Salesforce provides customers to easily scale up their applications from small to large amounts of data. This scaling usually happens automatically, but as data sets get larger, the time complexity for particular operations grows. Operation times can be increased or decreased by several orders of magnitude. Basically it depends on the way in which architects design and configure data structures.

In this article we talk about best practices for handling large volumes of data in Salesforce.

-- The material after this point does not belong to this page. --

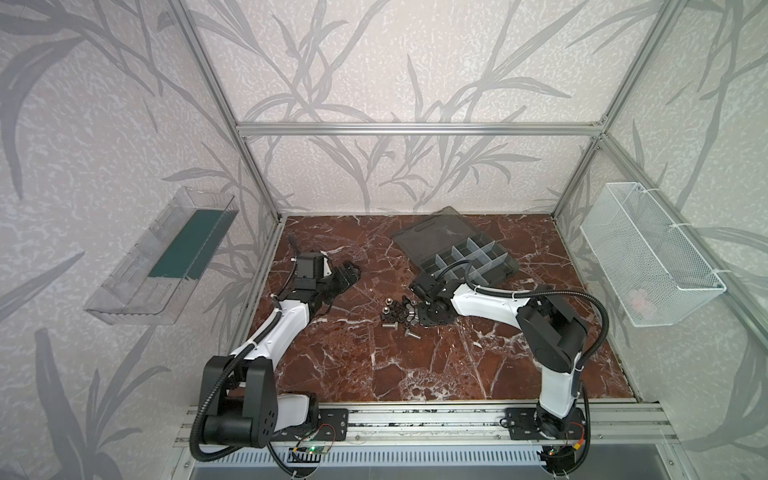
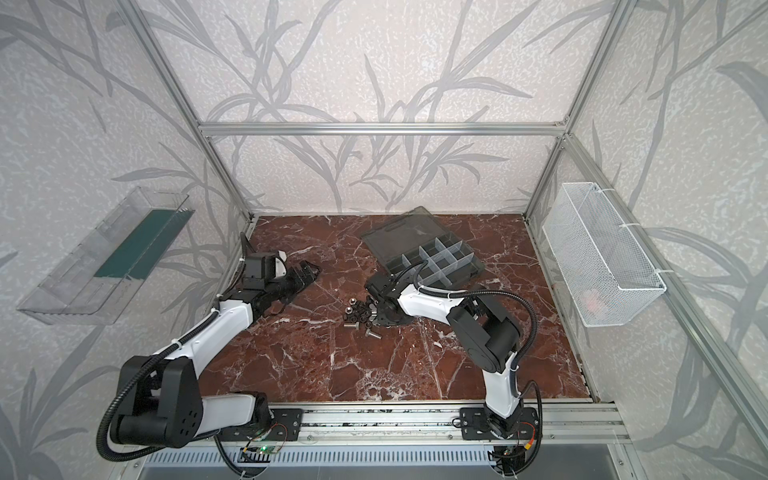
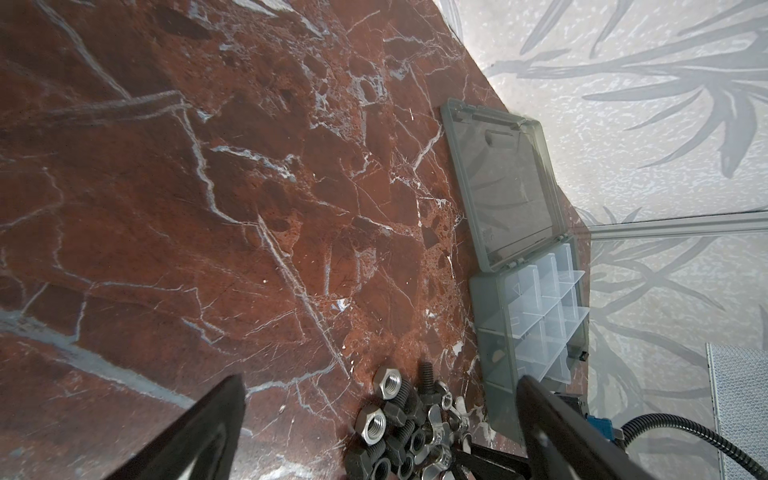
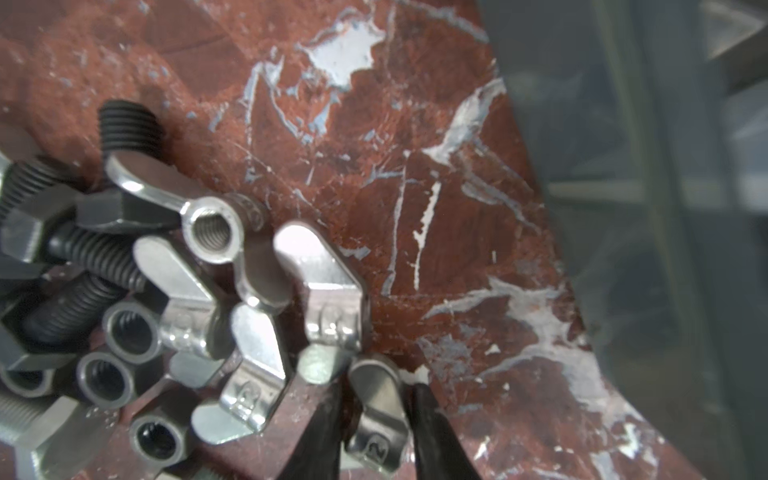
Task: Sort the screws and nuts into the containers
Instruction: 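Return the right gripper to the pile and grasp another silver wing nut, then carry the second wing nut into the organizer compartment and release it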
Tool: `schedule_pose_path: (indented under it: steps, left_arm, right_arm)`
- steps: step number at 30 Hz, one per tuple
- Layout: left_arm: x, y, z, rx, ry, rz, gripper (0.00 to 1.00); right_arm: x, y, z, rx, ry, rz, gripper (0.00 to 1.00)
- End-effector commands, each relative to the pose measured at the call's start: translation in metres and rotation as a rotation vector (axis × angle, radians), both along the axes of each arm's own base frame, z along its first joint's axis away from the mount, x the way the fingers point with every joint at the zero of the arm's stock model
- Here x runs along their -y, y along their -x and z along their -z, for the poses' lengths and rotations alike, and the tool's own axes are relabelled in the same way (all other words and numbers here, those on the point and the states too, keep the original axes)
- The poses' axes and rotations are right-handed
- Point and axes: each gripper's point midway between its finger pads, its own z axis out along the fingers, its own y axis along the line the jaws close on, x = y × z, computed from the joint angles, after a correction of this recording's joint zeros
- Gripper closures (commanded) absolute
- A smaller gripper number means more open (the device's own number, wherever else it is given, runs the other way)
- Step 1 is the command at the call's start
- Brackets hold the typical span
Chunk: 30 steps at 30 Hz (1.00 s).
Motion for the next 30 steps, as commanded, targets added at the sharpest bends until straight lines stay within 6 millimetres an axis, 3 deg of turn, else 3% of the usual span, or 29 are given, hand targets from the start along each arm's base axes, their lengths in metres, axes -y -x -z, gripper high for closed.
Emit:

    The main processes affected by differing architectures and configurations are:
  • Data extraction via reports and queries, or through list views
  • Large number of records are loaded or updated, either using any tool like data loader, data import wizard or using integrations
  • Choose the efficient operation for completing a task
  • Industry based standards should be follow to accommodate schema changes or to do operations in database-enabled applications
  • Sharing processes and bypassing the business rules

Techniques for Optimizing Performance with LDV

  1. Using Mashups
    One way to deal with diminishing the measure of data in Salesforce is to keep up enormous data collections in an alternate application, and afterward make that application accessible to Salesforce varying. Salesforce alludes to such a plan as a mashup on the grounds that it gives a fast, inexactly coupled combination of the two applications. Mashups use Salesforce introduction to show Salesforce-hosted data and remotely hosted information.
  2. Defer Sharing Calculation
    In certain conditions, it may be proper to utilize a feature called defer sharing calculation, which permits clients to defer the preparation of sharing rules until after new clients, rules, and different content have been loaded. An association's head can utilize a defer sharing calculation permission to suspend and continue sharing estimations and to oversee two procedures: group member calculation and sharing rule calculation.
  3. Using SOQL and SOSL
    A SOQL query is the equal to a SELECT SQL statement, and a SOSL query is a programmatic way of performing a text-based search.
  4. Deleting Data
    The deletion of Salesforce data can have a profound effect on the performance of large data volumes. Salesforce’s Recycle Bin stores the deleted data. It does not actually remove the data, it flags data as deleted and you can access it through the Recycle Bin. This process is known as soft deletion. While the data is soft deleted, it still affects database performance because the deleted records still reside in Salesforce org, and these have to be excluded while performing any queries.
    Salesforce stores data in the Recycle Bin for 15 days, or until the Recycle Bin grows to a specific size. The data is deleted from the Recycle Bin after 15 days; or when the size limit is reached; or when the Recycle Bin is emptied using the UI, the API, or Apex.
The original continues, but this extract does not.